During the 1890s, Gilman thrived with hundreds of residents, several hotels, a newspaper - The Gilman Enterprise, a school, an opera house, and numerous other businesses and institutions. In August of 1900, a fire destroyed much of the town. An article from the Lamar Register described the destruction:
Gilman, the mining town on Battle mountain, near Red Cliff, suffered a destructive fire at an early hour Wednesday morning. The entire business portion of the place was wiped out. Both sides of Main street from the west end of the Iron Mask hotel, on the south side, and to W. N. Buell’s residence on the north side, was laid desolate.
Fire was discovered at two o’clock in the upper rooms of Matthew Lackner's residence, although there had been no fire in the house since the evening before. The room was occupied by Miss Mary Lackner and Frank Martin’s little child. Both were slightly burned and were rescued with difficulty.
The buildings were very dry. and under a strong wind the flames spread rapidly in the face of an heroic fight put up by the citizens. Except the hotel the buildings destroyed include every business house in town. The Congregational church, post office and several residences, a total of thirty-three buildings, were destroyed.
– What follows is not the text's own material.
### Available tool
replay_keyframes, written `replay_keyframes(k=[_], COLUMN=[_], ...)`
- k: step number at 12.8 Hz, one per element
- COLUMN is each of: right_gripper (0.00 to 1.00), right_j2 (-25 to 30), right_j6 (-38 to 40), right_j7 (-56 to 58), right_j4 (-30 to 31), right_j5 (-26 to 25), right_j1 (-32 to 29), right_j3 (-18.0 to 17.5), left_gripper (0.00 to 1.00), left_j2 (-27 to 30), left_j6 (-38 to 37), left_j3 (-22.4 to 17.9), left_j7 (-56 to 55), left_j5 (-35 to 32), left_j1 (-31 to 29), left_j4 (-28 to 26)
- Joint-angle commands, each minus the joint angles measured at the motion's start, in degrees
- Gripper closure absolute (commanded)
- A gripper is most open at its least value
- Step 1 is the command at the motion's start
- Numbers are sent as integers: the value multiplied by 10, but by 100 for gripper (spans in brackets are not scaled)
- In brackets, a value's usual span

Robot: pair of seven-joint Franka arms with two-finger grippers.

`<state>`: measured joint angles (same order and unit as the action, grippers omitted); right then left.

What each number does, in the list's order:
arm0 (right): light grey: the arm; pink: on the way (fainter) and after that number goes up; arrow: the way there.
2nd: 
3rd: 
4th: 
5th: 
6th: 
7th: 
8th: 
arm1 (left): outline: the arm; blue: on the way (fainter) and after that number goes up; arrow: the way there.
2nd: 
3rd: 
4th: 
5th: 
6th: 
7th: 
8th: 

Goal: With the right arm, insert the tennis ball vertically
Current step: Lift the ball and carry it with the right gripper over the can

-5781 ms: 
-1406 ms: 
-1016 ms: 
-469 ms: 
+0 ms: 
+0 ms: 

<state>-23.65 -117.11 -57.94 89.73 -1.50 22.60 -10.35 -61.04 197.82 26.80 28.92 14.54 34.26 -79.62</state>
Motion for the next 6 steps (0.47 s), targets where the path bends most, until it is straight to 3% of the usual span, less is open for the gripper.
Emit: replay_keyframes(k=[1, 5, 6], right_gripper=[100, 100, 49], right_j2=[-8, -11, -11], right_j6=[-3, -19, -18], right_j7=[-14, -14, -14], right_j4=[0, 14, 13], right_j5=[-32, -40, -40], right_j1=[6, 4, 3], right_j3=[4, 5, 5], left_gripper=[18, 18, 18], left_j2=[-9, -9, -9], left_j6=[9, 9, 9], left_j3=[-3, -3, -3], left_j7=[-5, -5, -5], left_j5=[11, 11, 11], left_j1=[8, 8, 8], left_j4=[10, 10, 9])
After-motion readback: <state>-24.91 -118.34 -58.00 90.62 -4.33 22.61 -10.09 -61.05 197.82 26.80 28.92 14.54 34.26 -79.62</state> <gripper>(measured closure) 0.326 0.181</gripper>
The estimated loss is $31,450, and the known insurance is $4,450. About ten business houses were burned out and about fifteen families lost their homes, very little being saved in any case.
Webmaster`s note: several sources state that the big Gilman fire was in 1899, and they do not mention a 1900 fire. One source states that there were fires in both 1899 and 1900. Primary sources tell of a 1900 fire, but I have found no mention of an 1899 fire. My guess is that initially sources mistakenly put the date of the 1900 fire as 1899, and other sources repeated that date until it became "a matter of record", however, the fire was actually in 1900.
As the mines got deeper, the zinc content of the ore steadily increased. This was an undesirable situation at first as the smelters that purchased the ore were not equipped to handle the high zinc content. By the 1910s the price of zinc was on the rise, and the mines at Gilman transitioned increasingly to zinc production.
In 1912 The New Jersey Zinc Company took control of the mines and the Gilman town site. Mining continued for many decades, primarily producing zinc but also copper and silver. During these years Gilman was operated as a company town.
The mines closed in the mid 1980s, and the town of Gilman was abandoned. In 1986 a 235 acre site, including the entire town, were designated as an EPA Superfund site.
Gilman is unique among Colorado mining towns in that it was more or less an active mining town for more than a century, with over 70 years of active production. By 1972 around $328 million in mineral production had occurred here, and it was the state's largest producer of zinc.
A report by the USGS summarized Gilman's varying commodity production over the decades:
The initial discovery in 1879 of silver-lead ore in limestone was followed in 1884 by finds of gold ore in the underlying quartzite. The relative importance of the metals mined varied periodically in the history of the district. Before 1905 silver and gold were the major commodities, whereas lead and copper were of minor importance.
From 1905 to 1930 zinc was the principal product and from 1931 to 1941 silver-copper ore containing considerable gold was mined. Zinc again regained importance from 1942 through 1959. The total gold production of the district through 1959 was roughly 348,000 ounces.